:: Work item ::
The answer is a single figure: how many lines below contain the word "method".

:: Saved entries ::
%%

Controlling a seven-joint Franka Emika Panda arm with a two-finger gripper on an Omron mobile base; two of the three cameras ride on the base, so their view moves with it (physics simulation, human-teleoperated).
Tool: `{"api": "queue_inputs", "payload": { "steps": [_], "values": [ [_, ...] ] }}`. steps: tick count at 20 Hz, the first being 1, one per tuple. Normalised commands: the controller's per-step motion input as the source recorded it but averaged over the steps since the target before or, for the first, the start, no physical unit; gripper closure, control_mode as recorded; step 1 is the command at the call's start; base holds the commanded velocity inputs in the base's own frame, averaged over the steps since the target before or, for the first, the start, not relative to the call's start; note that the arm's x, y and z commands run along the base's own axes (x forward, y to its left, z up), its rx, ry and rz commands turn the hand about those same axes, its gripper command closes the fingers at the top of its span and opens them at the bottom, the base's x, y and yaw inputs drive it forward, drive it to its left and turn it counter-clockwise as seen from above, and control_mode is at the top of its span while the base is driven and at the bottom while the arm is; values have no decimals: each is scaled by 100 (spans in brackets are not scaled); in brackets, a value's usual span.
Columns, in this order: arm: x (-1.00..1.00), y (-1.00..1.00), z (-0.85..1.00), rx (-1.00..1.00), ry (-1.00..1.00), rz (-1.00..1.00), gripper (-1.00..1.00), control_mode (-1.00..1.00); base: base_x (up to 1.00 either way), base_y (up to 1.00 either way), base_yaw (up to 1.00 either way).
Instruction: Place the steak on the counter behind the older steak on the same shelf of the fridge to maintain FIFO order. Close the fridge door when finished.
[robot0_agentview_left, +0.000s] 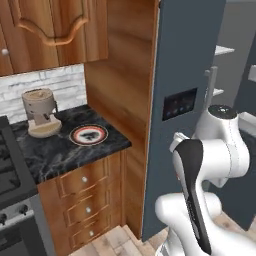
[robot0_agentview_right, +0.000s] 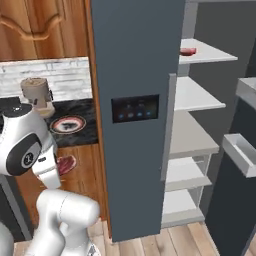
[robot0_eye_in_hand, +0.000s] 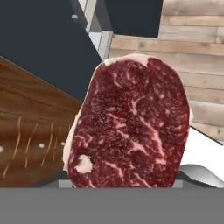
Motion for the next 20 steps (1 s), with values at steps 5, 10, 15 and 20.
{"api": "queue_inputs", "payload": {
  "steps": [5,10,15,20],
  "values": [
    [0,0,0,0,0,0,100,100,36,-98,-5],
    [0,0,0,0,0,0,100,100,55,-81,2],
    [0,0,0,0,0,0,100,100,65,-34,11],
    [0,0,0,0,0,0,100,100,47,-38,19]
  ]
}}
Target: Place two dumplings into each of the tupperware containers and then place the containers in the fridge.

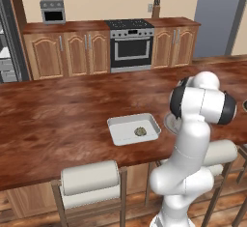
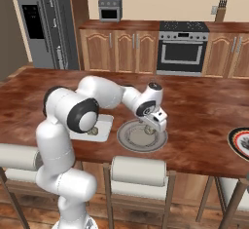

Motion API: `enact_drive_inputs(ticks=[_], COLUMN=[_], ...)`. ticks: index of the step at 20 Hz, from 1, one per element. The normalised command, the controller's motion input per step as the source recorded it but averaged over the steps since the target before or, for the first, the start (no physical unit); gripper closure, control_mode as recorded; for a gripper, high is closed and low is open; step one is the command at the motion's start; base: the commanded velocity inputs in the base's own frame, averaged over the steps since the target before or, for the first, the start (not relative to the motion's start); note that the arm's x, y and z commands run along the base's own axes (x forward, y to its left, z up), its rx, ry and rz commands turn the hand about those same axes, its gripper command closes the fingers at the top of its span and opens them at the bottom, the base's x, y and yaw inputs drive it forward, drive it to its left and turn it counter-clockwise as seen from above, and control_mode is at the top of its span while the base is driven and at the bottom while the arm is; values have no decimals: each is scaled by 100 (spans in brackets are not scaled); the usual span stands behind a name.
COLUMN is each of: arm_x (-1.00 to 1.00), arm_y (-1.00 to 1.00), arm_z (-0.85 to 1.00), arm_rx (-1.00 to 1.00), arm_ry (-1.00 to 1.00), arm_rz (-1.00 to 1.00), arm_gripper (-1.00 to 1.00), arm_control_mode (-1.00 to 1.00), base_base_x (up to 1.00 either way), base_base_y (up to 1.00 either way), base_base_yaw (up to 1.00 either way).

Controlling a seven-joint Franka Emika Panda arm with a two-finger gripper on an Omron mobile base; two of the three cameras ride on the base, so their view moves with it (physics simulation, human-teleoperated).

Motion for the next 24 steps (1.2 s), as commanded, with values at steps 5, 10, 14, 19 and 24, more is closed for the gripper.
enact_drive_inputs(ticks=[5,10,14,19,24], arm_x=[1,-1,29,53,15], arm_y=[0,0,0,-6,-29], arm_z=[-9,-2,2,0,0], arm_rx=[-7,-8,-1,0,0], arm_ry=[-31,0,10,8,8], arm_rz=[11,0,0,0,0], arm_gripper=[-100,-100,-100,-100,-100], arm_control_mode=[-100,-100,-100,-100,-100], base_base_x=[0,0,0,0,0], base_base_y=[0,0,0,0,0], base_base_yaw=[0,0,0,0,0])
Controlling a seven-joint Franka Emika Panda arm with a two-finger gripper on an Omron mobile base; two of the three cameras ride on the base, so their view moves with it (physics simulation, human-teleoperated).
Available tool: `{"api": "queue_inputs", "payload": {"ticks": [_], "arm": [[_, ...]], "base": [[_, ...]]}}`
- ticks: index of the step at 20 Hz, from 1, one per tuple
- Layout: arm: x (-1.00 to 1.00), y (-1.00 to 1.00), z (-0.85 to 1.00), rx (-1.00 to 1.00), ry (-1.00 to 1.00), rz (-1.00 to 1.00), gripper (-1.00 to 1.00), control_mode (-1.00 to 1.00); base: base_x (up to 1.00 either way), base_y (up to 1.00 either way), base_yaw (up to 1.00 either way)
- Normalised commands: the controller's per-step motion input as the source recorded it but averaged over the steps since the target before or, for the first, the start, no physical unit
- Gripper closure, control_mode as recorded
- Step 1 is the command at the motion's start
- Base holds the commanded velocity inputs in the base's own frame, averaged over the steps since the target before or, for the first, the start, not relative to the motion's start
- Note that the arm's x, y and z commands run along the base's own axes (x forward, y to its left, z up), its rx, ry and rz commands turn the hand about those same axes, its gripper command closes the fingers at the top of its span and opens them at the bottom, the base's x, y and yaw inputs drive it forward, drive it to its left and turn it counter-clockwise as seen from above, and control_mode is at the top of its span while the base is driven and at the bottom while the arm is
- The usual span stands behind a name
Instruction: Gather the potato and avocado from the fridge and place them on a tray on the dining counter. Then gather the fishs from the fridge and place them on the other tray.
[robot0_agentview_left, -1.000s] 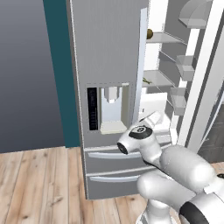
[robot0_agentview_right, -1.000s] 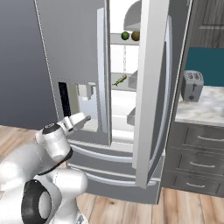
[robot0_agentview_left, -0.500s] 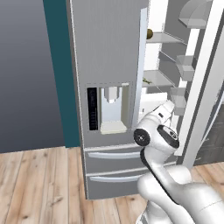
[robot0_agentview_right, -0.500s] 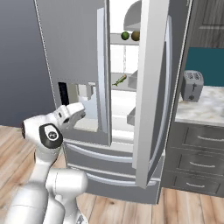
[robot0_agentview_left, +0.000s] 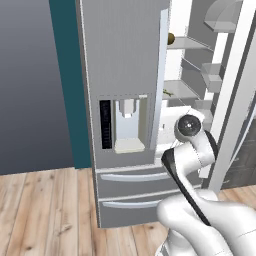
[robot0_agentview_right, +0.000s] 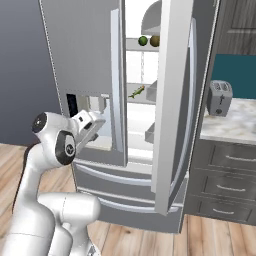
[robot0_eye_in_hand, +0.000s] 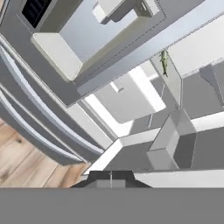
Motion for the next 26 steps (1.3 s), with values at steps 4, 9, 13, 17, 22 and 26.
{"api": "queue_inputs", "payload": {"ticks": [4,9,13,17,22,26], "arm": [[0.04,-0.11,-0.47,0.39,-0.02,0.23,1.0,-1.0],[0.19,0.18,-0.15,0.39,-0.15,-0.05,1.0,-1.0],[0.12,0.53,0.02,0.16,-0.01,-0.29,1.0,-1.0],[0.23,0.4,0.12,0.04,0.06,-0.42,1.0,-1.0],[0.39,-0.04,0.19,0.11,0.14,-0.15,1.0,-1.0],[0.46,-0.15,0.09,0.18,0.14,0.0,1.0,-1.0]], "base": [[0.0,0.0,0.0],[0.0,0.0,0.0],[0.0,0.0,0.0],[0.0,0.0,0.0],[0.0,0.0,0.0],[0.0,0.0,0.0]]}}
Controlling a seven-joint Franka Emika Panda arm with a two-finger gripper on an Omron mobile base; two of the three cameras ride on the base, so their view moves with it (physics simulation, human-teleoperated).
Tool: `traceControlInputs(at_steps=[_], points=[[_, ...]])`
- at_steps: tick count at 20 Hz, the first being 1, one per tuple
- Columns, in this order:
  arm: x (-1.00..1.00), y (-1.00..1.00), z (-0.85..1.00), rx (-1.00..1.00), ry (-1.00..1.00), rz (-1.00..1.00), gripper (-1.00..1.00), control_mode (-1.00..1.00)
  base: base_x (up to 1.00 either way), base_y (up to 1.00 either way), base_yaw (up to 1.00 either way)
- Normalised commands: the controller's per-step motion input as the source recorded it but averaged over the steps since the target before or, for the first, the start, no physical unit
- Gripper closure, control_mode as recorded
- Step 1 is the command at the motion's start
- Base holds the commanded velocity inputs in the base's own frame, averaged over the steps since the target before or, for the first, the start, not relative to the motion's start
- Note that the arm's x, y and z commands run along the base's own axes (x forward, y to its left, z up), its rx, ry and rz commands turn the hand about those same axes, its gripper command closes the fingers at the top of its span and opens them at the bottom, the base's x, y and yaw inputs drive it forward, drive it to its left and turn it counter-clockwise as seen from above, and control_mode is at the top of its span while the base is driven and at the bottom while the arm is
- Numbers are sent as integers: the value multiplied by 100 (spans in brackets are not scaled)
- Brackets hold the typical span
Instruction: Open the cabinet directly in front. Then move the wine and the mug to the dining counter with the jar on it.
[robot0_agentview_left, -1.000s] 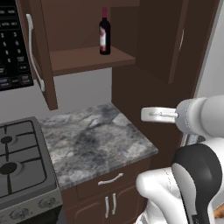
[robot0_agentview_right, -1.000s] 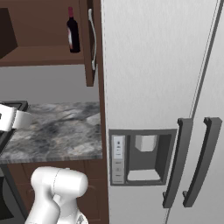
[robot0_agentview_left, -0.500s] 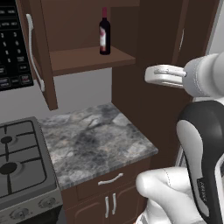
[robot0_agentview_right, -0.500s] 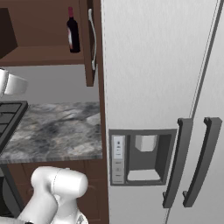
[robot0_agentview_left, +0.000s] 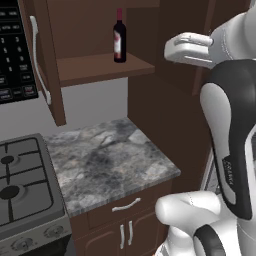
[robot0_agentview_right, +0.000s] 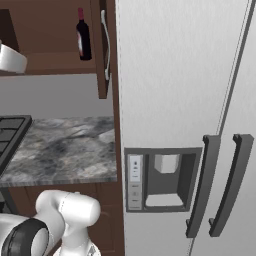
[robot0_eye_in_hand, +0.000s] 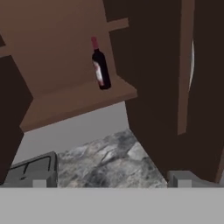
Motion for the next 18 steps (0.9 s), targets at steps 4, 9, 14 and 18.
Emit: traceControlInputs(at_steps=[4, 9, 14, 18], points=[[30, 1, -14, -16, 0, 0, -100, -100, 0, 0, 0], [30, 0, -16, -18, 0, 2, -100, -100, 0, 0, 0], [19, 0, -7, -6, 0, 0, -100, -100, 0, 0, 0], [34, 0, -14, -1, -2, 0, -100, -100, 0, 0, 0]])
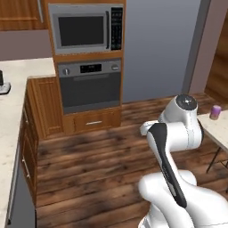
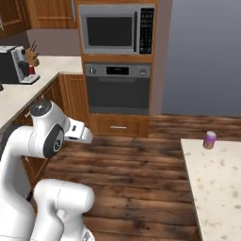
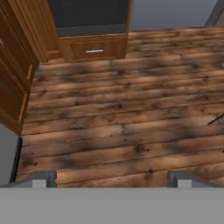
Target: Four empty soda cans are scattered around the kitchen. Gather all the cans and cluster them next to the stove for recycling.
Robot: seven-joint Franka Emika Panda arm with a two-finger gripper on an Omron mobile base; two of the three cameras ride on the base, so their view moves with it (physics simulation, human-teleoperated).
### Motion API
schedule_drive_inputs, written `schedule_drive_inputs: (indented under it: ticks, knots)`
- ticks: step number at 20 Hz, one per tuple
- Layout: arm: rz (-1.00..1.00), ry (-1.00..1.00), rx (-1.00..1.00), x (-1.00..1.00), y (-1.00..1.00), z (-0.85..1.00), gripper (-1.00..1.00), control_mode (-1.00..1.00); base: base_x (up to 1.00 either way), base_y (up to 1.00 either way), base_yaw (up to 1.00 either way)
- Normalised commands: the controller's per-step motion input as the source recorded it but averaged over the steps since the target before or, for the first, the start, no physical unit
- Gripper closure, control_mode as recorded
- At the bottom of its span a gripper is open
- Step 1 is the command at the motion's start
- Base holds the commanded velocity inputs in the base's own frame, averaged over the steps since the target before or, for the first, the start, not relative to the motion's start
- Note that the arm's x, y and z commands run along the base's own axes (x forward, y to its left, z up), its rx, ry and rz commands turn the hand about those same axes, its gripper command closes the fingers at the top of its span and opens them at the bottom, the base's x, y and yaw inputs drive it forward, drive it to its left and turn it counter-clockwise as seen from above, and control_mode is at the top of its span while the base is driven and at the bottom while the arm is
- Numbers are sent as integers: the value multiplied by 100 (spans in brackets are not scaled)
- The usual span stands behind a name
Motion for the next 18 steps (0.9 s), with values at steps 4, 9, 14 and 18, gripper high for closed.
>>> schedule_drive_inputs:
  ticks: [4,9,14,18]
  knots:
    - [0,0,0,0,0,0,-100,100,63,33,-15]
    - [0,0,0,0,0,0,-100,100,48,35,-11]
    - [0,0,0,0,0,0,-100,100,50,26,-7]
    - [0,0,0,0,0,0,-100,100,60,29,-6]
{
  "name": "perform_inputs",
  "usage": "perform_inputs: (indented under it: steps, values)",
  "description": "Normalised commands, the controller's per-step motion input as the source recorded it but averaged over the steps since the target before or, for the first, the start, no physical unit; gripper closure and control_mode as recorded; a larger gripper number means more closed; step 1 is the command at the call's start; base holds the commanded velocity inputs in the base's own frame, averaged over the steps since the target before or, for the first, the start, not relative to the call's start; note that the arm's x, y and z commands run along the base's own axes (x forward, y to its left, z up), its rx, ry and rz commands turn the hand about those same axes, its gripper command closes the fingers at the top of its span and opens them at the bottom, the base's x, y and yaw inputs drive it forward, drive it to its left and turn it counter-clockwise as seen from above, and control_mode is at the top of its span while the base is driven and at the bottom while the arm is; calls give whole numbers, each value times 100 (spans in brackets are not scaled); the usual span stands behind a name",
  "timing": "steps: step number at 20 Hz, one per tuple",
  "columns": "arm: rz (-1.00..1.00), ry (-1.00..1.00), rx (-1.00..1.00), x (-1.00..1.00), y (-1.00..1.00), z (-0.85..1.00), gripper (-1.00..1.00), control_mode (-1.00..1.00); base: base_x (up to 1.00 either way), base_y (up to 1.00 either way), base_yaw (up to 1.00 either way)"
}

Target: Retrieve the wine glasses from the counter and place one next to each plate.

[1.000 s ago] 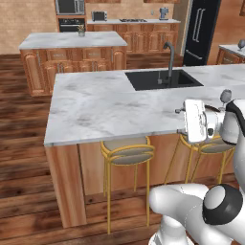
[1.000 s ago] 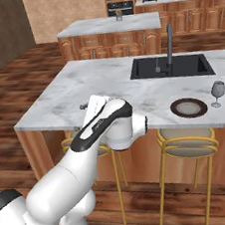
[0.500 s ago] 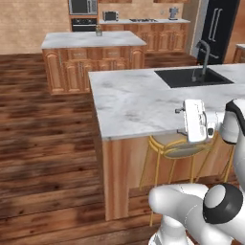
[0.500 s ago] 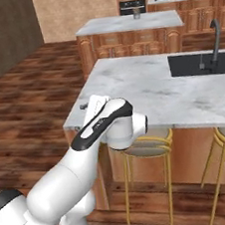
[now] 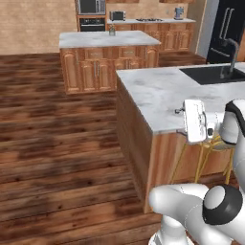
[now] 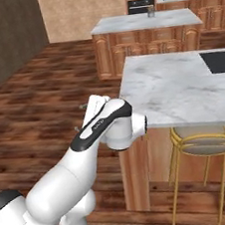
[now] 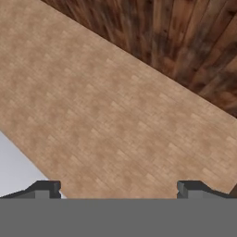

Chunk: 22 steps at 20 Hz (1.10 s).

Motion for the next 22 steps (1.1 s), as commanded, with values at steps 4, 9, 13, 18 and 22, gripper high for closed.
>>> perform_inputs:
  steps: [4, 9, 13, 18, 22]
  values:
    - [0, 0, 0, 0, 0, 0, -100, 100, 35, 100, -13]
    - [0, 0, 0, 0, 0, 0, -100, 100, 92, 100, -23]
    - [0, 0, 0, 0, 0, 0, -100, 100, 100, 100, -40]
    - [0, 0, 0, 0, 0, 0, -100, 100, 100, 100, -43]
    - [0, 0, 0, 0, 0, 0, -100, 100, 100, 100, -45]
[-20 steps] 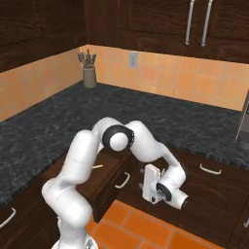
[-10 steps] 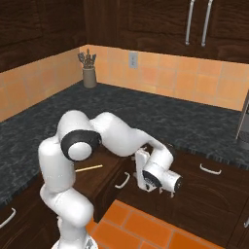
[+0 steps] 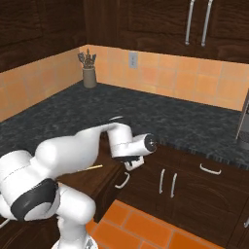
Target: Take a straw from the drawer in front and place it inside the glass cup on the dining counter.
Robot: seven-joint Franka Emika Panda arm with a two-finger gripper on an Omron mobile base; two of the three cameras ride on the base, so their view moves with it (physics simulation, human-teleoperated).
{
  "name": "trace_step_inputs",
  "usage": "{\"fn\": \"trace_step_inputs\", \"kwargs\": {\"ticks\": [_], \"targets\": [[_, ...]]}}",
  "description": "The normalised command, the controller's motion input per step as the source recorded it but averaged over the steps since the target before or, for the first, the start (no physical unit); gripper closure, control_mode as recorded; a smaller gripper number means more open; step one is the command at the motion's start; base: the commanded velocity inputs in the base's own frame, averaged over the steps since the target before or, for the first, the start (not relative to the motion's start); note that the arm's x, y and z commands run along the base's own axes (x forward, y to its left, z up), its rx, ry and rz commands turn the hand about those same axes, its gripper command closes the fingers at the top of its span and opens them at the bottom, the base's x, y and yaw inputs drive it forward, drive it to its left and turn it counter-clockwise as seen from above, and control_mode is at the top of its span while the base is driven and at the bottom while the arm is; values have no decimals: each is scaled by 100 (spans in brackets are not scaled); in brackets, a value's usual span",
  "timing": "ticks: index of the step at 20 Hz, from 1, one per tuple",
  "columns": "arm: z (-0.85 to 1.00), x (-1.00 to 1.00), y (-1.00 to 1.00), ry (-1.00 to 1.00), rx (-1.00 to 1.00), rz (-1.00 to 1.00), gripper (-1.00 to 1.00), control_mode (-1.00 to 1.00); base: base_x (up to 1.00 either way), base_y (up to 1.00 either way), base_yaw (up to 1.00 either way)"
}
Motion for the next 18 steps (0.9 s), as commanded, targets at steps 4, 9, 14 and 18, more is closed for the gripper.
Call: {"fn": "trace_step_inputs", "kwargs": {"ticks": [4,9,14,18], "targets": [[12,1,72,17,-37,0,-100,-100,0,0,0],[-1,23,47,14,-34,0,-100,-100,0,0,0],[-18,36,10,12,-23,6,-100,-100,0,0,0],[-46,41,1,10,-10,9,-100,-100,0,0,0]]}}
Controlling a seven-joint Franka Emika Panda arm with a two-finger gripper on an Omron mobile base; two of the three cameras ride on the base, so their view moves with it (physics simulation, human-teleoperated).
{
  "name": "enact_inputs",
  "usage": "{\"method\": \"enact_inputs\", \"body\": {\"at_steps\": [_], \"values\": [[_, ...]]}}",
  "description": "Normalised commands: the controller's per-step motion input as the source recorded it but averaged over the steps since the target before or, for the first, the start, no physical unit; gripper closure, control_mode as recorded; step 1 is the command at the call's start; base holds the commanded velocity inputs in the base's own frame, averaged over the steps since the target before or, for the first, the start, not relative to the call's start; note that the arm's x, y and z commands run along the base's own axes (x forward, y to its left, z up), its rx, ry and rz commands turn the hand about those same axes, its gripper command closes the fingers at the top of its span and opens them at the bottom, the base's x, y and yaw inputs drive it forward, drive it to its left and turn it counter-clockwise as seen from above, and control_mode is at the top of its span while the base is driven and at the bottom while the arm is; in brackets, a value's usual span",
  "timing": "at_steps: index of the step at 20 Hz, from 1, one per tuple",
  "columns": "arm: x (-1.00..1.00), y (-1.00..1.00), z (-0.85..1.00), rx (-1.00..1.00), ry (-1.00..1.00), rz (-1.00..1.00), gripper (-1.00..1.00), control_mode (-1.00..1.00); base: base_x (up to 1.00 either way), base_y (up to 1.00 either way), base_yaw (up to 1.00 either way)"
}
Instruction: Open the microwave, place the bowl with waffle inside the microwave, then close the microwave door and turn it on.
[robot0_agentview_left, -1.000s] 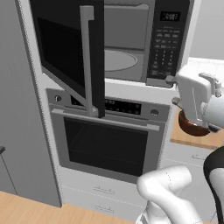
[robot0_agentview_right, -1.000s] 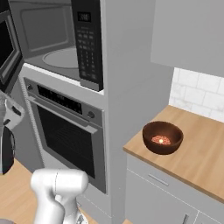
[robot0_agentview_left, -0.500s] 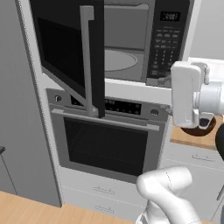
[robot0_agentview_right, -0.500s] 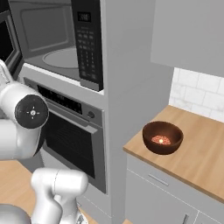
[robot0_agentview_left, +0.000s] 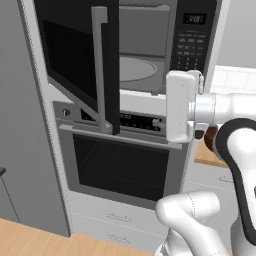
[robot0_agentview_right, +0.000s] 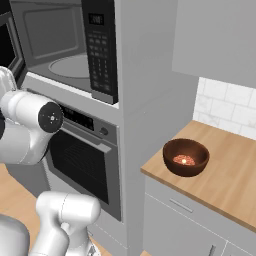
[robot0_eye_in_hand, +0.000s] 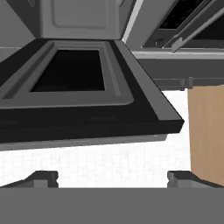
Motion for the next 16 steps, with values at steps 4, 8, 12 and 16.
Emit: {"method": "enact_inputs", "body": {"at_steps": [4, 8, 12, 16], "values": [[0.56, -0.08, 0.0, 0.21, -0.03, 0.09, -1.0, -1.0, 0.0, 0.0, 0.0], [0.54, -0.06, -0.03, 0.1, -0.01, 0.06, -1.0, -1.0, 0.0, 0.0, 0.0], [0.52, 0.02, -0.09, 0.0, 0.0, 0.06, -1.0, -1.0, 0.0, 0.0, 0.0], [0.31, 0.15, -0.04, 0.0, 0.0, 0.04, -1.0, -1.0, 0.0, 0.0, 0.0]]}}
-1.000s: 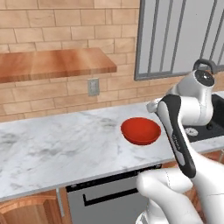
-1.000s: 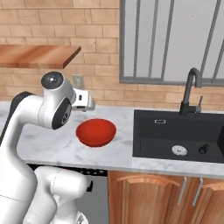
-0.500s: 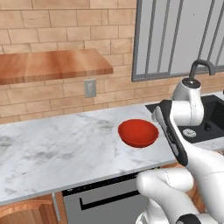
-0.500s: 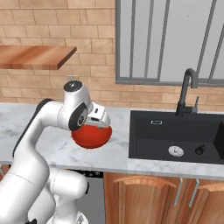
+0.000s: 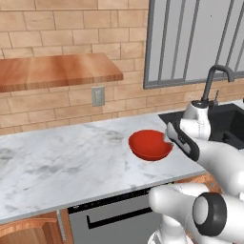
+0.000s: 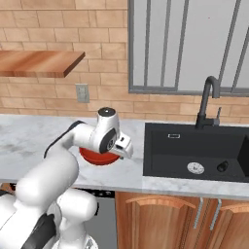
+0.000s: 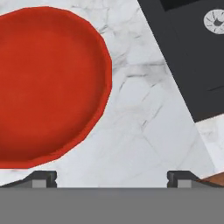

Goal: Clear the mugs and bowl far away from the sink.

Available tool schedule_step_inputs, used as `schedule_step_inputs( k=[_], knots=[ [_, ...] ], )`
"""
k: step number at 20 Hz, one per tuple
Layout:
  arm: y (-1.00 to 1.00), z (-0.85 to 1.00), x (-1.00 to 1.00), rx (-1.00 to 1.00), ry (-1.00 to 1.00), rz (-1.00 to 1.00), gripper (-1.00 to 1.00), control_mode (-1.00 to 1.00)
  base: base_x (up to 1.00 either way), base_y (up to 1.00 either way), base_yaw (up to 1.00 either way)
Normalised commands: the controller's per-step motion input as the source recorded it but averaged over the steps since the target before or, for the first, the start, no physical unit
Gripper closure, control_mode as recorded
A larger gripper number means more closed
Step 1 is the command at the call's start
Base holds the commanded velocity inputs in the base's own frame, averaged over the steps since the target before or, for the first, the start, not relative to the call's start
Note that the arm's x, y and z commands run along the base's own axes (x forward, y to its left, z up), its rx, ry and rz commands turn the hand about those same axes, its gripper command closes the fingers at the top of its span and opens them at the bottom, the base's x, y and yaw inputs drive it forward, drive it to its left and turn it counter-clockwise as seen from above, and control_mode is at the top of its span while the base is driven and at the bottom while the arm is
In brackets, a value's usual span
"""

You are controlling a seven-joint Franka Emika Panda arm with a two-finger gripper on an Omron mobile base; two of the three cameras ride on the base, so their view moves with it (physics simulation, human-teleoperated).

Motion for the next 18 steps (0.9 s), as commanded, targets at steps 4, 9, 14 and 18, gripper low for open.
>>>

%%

:: Answer space ::
2